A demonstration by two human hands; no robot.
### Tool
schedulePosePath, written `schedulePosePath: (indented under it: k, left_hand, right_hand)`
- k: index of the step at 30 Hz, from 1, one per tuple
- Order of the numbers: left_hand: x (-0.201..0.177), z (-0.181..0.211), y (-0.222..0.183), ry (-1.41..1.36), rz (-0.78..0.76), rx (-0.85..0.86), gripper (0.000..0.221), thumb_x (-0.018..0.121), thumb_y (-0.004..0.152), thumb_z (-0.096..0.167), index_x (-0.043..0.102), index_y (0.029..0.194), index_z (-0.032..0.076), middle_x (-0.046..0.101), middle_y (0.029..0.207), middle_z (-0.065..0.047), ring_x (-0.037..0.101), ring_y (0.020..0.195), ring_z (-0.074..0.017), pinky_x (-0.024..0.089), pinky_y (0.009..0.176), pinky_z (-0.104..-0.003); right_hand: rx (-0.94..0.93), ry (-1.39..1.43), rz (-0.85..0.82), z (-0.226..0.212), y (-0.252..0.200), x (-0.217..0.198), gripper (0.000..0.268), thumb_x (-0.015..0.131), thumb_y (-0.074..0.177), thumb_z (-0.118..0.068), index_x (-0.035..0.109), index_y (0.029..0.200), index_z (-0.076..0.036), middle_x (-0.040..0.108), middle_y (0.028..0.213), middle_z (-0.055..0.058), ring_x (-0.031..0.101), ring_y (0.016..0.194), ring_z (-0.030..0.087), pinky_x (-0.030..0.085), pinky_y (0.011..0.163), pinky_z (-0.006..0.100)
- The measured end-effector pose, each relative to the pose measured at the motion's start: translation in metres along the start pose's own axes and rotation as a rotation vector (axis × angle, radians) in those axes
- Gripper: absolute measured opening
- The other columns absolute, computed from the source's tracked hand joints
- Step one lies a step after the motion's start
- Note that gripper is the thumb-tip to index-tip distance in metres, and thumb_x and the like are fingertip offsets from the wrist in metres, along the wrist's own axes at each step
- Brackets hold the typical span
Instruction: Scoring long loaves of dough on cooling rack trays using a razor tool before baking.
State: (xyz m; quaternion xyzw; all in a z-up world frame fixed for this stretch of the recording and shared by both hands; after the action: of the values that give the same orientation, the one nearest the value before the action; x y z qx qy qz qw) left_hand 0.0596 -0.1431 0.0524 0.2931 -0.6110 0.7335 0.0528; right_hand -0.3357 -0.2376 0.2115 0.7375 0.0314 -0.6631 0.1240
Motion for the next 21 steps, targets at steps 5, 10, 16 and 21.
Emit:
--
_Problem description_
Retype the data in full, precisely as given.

_Solution below_
A demonstration by two human hands; no robot.
### Tool
schedulePosePath, written `schedulePosePath: (indented under it: k, left_hand, right_hand)`
- k: index of the step at 30 Hz, from 1, one per tuple
- Order of the numbers: left_hand: x (-0.201..0.177), z (-0.181..0.211), y (-0.222..0.183), ry (-1.41..1.36), rz (-0.78..0.76), rx (-0.85..0.86), gripper (0.000..0.221), thumb_x (-0.018..0.121), thumb_y (-0.004..0.152), thumb_z (-0.096..0.167), index_x (-0.043..0.102), index_y (0.029..0.194), index_z (-0.032..0.076), middle_x (-0.046..0.101), middle_y (0.029..0.207), middle_z (-0.065..0.047), ring_x (-0.037..0.101), ring_y (0.020..0.195), ring_z (-0.074..0.017), pinky_x (-0.024..0.089), pinky_y (0.009..0.176), pinky_z (-0.104..-0.003); right_hand: rx (-0.94..0.93), ry (-1.39..1.43), rz (-0.85..0.82), z (-0.226..0.212), y (-0.252..0.200), x (-0.217..0.198), gripper (0.000..0.268), thumb_x (-0.015..0.131), thumb_y (-0.074..0.177), thumb_z (-0.118..0.068), index_x (-0.035..0.109), index_y (0.029..0.200), index_z (-0.076..0.036), middle_x (-0.040..0.108), middle_y (0.028..0.213), middle_z (-0.055..0.058), ring_x (-0.031..0.101), ring_y (0.016..0.194), ring_z (-0.030..0.087), pinky_x (-0.030..0.085), pinky_y (0.011..0.163), pinky_z (-0.006..0.100)
- The measured end-effector pose, each relative to the pose measured at the motion's start: translation in metres along the start pose's own axes and rotation as a rotation vector (axis × angle, radians) in those axes
- Gripper: absolute measured opening
- The other columns absolute, computed from the source's tracked hand joints
- Step one lies a step after the motion's start
- Note that gripper is the thumb-tip to index-tip distance in metres, and thumb_x and the like are fingertip offsets from the wrist in metres, along the wrist's own axes at each step
- Brackets hold the typical span
Instruction: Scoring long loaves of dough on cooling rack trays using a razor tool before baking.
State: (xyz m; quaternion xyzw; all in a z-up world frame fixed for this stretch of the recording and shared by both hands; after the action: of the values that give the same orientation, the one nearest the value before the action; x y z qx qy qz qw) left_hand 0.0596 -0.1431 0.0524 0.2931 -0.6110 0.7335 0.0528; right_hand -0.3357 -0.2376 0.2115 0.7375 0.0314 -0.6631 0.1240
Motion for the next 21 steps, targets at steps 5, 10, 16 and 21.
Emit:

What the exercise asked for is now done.